Your goal:
Please find all lines in the data that hold the string "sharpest" and copy them.

□ □ □ □

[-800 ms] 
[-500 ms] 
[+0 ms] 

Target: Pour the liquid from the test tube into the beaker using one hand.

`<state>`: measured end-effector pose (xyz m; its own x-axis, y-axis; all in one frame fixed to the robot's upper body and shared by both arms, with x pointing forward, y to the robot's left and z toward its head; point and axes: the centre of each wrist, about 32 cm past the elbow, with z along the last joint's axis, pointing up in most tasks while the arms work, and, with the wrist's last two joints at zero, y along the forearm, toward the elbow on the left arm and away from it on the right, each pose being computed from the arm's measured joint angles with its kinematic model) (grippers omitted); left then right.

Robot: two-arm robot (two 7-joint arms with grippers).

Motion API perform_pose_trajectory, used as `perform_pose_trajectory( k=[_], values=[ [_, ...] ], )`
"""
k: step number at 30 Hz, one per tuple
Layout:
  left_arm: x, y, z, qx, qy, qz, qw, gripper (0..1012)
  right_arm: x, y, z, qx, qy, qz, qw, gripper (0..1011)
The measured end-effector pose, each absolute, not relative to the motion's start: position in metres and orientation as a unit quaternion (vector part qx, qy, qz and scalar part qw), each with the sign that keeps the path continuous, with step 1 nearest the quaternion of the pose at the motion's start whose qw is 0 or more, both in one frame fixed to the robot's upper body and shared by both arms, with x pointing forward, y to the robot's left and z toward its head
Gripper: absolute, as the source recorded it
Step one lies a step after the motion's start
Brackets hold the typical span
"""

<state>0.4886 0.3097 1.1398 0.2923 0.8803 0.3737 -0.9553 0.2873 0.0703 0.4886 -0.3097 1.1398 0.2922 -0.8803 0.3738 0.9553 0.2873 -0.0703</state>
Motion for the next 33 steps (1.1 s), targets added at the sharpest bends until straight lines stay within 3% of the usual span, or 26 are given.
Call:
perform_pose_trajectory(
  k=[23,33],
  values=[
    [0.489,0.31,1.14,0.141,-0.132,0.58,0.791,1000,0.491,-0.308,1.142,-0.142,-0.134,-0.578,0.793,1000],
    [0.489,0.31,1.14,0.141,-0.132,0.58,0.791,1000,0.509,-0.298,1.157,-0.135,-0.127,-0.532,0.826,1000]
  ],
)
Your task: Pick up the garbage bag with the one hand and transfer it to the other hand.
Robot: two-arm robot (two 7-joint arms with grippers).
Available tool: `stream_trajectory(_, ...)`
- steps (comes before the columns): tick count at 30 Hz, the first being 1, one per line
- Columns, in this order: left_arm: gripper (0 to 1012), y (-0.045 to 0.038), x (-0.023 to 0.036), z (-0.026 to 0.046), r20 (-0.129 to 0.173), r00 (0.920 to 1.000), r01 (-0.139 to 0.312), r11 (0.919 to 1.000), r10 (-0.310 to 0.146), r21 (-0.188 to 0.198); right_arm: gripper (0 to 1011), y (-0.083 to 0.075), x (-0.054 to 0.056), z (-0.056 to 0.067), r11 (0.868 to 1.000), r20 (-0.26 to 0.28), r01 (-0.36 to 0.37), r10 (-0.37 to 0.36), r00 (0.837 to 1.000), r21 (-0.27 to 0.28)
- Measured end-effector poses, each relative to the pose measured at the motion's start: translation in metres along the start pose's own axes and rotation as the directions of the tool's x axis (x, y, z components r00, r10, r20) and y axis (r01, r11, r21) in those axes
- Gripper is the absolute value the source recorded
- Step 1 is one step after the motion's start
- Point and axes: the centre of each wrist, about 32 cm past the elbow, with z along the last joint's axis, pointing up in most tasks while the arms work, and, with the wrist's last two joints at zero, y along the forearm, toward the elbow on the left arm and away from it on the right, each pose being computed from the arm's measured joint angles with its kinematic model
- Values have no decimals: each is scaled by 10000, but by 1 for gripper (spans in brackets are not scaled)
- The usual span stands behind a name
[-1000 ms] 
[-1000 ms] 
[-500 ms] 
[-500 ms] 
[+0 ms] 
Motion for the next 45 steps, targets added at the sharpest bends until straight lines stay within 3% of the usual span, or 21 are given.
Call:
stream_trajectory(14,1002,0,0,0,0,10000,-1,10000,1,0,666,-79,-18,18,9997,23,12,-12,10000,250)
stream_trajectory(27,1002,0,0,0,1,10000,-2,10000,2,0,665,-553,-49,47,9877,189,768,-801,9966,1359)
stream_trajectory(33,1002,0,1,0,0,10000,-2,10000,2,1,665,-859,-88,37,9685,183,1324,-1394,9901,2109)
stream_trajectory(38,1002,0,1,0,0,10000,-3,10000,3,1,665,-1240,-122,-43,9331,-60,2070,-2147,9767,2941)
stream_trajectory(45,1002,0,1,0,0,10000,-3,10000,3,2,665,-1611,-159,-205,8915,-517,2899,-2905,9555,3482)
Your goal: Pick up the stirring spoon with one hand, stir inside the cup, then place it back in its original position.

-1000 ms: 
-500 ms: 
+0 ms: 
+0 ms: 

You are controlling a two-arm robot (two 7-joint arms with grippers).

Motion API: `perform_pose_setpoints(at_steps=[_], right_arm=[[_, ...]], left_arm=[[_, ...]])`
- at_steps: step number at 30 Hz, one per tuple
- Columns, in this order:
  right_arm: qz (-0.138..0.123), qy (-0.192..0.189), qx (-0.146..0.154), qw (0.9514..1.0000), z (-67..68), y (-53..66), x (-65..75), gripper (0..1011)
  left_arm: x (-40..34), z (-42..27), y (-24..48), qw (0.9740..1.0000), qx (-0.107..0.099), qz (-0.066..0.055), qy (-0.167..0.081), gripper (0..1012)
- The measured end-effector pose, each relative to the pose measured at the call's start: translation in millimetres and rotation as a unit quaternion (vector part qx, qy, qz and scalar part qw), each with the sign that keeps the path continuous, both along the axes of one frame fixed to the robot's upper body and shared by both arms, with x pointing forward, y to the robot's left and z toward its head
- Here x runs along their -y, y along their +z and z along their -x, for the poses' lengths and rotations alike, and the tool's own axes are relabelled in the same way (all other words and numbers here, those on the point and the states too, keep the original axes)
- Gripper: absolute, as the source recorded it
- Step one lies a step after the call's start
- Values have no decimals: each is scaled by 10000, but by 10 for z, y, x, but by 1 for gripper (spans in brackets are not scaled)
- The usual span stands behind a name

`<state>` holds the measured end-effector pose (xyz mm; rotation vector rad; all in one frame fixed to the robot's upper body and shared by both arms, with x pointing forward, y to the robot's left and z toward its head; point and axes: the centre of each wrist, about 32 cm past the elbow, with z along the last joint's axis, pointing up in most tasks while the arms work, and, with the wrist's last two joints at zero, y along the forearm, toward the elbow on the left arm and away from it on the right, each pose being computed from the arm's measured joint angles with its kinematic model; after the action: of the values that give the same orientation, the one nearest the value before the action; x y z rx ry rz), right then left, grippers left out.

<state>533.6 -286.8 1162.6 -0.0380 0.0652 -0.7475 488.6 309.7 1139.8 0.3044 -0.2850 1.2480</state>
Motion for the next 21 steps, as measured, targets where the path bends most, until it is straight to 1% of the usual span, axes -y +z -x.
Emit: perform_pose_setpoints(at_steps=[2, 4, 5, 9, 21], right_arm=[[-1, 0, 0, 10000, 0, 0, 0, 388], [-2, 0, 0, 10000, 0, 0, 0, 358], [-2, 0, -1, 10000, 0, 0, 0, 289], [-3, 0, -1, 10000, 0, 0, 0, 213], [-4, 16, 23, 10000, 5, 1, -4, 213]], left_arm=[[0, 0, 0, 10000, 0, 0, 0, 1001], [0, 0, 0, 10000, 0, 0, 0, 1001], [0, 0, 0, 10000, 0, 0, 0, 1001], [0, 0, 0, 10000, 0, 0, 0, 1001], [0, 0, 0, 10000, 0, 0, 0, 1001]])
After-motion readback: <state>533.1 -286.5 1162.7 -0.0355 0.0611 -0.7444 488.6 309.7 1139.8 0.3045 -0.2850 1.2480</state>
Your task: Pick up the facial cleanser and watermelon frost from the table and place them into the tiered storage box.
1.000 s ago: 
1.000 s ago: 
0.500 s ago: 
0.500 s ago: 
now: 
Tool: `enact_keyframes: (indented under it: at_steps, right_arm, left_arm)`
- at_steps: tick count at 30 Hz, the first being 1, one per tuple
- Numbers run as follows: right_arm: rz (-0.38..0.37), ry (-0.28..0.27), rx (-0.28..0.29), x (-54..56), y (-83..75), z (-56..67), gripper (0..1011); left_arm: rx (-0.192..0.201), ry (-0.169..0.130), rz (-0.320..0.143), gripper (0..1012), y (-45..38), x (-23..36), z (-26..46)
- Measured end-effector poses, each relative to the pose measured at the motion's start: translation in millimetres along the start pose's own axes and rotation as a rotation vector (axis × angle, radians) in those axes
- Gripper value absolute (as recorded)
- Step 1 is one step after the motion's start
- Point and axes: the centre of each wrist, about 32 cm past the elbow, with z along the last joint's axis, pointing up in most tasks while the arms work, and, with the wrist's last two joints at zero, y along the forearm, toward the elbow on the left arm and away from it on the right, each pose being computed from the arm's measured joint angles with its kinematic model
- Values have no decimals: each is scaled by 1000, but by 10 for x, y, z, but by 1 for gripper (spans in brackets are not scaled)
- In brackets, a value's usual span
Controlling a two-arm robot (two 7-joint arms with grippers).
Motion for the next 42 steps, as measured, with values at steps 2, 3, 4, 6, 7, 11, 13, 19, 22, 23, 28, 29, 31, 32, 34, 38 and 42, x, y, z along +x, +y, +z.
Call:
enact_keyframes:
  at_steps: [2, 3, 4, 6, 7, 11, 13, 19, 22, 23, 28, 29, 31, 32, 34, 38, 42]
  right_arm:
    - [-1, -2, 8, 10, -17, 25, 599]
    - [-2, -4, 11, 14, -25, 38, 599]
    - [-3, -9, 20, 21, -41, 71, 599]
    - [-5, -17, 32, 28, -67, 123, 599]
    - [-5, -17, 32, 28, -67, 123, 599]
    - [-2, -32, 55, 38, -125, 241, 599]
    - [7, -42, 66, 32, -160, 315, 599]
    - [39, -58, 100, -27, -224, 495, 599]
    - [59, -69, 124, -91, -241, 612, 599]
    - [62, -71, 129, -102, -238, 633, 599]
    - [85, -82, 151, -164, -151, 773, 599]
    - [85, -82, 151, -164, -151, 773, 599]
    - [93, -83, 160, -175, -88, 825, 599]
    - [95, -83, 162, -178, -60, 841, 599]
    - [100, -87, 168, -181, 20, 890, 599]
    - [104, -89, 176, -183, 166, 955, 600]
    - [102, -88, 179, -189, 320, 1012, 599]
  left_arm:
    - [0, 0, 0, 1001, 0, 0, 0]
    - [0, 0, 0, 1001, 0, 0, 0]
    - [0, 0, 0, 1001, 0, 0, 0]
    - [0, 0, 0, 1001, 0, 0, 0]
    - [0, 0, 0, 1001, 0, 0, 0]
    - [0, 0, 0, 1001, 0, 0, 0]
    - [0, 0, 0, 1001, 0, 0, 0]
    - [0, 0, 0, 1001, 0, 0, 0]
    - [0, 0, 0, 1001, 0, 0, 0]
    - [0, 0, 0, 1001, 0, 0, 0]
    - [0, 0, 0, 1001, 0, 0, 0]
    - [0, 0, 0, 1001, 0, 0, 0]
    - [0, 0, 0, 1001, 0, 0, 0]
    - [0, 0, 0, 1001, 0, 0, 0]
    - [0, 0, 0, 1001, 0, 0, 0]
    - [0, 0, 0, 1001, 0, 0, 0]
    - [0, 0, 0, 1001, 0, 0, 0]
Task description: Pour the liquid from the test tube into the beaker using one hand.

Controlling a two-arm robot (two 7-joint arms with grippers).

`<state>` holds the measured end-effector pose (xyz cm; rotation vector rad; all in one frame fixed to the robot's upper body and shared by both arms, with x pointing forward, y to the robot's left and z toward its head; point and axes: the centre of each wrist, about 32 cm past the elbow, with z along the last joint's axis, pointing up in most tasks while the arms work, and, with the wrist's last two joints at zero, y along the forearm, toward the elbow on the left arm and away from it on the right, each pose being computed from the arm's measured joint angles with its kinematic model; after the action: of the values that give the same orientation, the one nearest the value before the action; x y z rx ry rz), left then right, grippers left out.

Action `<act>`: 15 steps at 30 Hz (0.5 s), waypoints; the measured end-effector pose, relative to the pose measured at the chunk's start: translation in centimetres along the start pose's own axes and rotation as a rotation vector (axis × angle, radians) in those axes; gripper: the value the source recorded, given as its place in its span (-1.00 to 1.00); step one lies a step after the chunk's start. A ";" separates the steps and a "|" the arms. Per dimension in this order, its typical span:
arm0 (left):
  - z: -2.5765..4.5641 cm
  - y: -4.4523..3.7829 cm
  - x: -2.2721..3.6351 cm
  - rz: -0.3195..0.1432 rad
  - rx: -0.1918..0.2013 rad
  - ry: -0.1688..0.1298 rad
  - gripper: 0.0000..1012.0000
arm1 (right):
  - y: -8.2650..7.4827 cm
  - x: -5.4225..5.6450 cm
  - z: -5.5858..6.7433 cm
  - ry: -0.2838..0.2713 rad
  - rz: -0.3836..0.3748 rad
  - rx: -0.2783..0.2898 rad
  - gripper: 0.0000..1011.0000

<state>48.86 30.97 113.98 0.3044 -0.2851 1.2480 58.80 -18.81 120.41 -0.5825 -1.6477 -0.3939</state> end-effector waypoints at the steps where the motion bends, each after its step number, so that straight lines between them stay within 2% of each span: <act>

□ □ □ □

Your response:
Motion for the next 33 steps (1.1 s), targets added at the sharpest bends until straight lines stay within 3% of the usual span, or 26 are given.
Motion for the next 45 steps, targets added at the sharpest bends until straight lines stay within 3% of the usual span, or 21 are given.

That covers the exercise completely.